Prosecutor Eloise Marshall KC said although Aston and Mr Taylor's relationship was “undoubtedly unhealthy and argumentative”, her claims against him consisted of “demonstrable untruths and distortions of the truth”.

“She knew, as a domestic abuse mentor, what those lies would lead to and what it would mean for Mr Taylor," Ms Marshall told the court.

“In her role as a police officer and as a domestic abuse mentor, you can see why her comments are all the more damaging.

“She knew they would lead to the arrest of Mr Taylor and eventually the CPS recommending he be charged with a criminal offence.”

The court heard that although a condition of Mr Taylor’s bail was not to contact Aston, she “actively and enthusiastically encouraged” him to do so, only to then report him for repeated breaches, claiming he “would not leave her alone”.

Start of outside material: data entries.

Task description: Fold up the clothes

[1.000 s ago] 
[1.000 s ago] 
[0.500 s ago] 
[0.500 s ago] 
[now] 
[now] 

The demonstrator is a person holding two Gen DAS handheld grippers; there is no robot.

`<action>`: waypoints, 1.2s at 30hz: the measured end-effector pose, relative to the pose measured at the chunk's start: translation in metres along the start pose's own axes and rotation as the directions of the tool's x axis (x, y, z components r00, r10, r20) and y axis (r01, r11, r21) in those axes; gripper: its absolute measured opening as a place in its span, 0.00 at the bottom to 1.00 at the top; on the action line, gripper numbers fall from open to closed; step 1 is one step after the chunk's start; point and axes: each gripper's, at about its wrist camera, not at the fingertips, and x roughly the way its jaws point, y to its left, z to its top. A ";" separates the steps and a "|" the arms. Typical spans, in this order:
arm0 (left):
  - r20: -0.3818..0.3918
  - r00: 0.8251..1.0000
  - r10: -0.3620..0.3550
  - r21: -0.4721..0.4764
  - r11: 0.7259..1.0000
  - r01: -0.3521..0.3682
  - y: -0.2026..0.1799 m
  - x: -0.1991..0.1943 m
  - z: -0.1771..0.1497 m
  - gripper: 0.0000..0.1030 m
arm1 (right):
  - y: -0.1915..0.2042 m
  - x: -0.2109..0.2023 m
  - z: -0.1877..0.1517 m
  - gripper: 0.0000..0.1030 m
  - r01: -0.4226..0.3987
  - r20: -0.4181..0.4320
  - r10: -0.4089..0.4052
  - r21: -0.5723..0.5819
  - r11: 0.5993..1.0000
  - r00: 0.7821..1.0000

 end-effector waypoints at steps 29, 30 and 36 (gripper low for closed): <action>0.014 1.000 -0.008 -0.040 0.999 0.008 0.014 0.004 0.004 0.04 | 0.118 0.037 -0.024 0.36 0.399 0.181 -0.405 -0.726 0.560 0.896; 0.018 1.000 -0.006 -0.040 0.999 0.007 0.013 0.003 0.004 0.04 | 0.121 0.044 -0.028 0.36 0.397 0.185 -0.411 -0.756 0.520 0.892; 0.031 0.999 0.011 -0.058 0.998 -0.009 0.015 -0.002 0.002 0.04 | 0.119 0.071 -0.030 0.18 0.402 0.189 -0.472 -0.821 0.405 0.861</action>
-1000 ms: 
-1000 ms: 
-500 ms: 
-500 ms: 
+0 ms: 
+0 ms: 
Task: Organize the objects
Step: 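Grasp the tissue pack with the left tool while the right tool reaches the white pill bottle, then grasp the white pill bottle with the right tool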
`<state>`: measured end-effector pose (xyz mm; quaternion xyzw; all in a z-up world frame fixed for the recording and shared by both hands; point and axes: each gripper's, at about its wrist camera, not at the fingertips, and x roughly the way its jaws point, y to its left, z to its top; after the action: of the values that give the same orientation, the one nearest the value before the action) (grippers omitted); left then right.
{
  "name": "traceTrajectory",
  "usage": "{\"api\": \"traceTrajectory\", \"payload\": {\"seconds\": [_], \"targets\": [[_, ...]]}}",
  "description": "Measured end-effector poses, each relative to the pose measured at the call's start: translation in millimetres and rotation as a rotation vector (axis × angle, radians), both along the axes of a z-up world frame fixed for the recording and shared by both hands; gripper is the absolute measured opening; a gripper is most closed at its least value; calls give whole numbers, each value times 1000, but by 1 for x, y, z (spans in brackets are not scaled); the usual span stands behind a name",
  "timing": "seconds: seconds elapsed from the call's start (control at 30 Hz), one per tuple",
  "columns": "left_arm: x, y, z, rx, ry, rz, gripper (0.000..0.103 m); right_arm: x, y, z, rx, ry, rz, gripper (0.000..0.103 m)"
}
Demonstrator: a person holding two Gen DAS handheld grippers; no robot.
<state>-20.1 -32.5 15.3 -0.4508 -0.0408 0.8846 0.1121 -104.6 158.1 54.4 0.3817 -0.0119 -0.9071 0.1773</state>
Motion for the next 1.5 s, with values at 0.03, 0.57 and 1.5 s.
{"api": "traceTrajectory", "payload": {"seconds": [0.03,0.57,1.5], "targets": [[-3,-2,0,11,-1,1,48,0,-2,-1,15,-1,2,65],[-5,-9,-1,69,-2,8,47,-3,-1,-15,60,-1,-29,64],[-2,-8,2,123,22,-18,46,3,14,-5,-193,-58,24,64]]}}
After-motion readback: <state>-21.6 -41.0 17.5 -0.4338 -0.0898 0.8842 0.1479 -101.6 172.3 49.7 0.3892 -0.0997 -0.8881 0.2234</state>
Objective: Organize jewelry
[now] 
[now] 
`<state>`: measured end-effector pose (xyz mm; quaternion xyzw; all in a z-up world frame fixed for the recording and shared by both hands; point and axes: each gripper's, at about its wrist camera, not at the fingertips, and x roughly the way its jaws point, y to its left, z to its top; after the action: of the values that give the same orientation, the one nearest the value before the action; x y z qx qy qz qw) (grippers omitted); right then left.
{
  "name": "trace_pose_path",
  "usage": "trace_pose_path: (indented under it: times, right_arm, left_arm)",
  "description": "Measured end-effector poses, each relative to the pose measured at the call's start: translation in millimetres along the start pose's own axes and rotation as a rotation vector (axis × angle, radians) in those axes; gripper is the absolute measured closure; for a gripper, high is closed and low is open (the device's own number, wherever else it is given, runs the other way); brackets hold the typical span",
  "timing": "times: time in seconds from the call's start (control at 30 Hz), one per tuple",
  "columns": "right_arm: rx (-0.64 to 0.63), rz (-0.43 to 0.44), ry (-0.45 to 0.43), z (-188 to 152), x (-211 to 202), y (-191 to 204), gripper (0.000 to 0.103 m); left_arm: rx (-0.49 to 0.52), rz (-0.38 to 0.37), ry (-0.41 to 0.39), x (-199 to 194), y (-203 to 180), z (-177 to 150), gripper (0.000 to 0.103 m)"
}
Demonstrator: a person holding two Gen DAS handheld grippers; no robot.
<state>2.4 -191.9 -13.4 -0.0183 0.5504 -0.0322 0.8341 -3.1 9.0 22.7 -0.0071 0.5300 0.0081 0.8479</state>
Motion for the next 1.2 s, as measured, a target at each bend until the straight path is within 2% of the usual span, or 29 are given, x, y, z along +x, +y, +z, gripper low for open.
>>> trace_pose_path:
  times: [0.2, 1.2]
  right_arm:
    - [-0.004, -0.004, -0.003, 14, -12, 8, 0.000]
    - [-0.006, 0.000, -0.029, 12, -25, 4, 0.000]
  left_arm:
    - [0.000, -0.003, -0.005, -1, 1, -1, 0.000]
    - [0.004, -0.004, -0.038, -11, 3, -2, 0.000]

The court also heard that just five days after completing her lengthy witness statement, she gave him tickets to Ronnie Scott's jazz club in London as a surprise 30th birthday present, telling him she “loved him more than anything in the world”.

“Those lies may have had less importance but for the fact Mr Taylor was arrested again as a result and spent two months in prison, locked in a cell for 23 hours a day,” the prosecutor added.

Mr Taylor then gave all his social media account passwords to his mother.

Hundreds of messages with Aston, many of which she had deleted from her accounts, revealed evidence of their almost constant contact and led to his release and the CPS decision to drop the case.